Relativity is chafing the first launch of Terran 1 again

WASHINGTON — Relativity Space aborted a launch of its Terran-1 rocket March 11 after two last-minute aborts due to technical problems.

A first launch attempt during a three-hour window was aborted at 14:42 east at T-0.5 seconds. The rocket’s nine Aeon-1 engines had already fired when abort was called.

Relativity said in its launch webcast that the abort was triggered by a violation of launch commit criteria, but was not more specific. it later tweeted that a “corner fall in the stage separation automation” a few seconds before the scheduled start caused the abort.
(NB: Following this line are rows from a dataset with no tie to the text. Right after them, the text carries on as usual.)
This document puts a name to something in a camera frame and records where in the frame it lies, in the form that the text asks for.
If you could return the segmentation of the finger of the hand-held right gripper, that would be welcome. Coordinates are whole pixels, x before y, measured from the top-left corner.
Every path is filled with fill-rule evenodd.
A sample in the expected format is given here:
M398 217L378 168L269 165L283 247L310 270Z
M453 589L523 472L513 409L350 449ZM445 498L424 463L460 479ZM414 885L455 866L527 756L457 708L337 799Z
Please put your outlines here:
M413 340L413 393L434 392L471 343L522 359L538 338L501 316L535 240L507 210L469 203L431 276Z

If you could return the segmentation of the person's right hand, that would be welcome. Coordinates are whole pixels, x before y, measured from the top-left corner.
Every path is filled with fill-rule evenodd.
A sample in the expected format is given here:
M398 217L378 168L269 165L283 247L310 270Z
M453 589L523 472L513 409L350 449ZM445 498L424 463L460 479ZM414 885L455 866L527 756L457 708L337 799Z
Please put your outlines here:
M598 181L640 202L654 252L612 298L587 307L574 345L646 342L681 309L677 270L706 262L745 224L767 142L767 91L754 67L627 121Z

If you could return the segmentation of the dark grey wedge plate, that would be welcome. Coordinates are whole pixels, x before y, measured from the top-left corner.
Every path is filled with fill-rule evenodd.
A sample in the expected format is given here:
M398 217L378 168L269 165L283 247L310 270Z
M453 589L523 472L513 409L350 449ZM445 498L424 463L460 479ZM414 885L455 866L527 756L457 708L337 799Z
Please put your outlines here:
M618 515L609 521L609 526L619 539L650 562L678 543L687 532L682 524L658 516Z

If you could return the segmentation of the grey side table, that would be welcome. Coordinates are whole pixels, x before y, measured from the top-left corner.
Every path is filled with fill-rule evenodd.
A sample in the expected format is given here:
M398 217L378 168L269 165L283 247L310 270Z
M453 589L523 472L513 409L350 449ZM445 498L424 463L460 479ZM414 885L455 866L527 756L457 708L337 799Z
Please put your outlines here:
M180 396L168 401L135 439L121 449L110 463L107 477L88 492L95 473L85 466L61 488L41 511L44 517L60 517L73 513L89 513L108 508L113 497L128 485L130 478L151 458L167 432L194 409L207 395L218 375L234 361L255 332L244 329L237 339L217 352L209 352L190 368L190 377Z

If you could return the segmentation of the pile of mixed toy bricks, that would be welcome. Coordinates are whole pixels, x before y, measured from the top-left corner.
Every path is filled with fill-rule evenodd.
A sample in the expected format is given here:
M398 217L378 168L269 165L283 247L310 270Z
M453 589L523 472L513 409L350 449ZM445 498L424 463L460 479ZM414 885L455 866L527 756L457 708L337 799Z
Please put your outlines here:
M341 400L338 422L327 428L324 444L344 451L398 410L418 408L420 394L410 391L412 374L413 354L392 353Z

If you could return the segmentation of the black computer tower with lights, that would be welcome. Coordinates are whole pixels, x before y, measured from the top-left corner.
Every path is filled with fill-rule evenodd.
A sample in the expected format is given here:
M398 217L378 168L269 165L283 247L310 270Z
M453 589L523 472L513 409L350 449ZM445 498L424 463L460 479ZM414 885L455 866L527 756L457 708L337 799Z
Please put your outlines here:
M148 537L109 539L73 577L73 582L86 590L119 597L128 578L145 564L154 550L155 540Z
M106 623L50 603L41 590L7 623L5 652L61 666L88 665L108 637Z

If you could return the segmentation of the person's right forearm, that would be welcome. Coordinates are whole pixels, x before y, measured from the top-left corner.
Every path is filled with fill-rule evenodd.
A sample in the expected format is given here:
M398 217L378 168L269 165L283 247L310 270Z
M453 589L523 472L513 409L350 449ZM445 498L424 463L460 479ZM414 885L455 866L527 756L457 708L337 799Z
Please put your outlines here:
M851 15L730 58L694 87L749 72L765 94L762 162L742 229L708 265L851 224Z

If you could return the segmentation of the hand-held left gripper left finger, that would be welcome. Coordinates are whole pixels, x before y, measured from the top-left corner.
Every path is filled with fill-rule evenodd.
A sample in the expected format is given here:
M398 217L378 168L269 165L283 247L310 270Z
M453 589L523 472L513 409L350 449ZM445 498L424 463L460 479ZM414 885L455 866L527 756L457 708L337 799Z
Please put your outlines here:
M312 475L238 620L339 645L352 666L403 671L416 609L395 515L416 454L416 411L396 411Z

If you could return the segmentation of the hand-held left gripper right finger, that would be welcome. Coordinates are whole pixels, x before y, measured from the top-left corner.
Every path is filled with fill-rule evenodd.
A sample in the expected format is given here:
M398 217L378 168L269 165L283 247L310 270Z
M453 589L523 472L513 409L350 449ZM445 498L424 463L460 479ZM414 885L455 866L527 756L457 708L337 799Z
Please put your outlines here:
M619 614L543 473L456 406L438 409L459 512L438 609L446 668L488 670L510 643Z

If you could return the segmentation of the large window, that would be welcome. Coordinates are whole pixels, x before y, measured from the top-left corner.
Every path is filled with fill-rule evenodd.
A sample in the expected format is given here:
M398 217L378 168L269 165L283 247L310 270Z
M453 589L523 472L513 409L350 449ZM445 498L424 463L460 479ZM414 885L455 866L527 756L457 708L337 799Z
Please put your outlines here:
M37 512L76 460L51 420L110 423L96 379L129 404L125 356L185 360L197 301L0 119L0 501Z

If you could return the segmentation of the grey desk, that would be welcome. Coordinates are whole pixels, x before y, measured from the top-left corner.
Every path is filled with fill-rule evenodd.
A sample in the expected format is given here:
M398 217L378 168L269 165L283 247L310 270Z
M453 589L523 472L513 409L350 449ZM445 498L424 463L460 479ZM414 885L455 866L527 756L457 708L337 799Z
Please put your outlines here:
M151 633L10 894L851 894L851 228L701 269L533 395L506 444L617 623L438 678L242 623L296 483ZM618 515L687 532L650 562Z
The Company took off at 4:00 p.m. EST at the end of the launch window at Cape Canaveral’s Launch Complex 16 for a second launch attempt. That countdown ended at around T-45 seconds, scrubbing the start for the day. The company later said the crash was caused by low fuel pressure in the upper stage.

The March 11 peel came after fuel temperature problems delayed an initial launch attempt on March 8. The company said during the March 11 webcast that a faulty bottom valve, which has since been fixed, caused the problem during the earlier launch attempt. The company has not reported any problems with the propellant temperature in the last attempt.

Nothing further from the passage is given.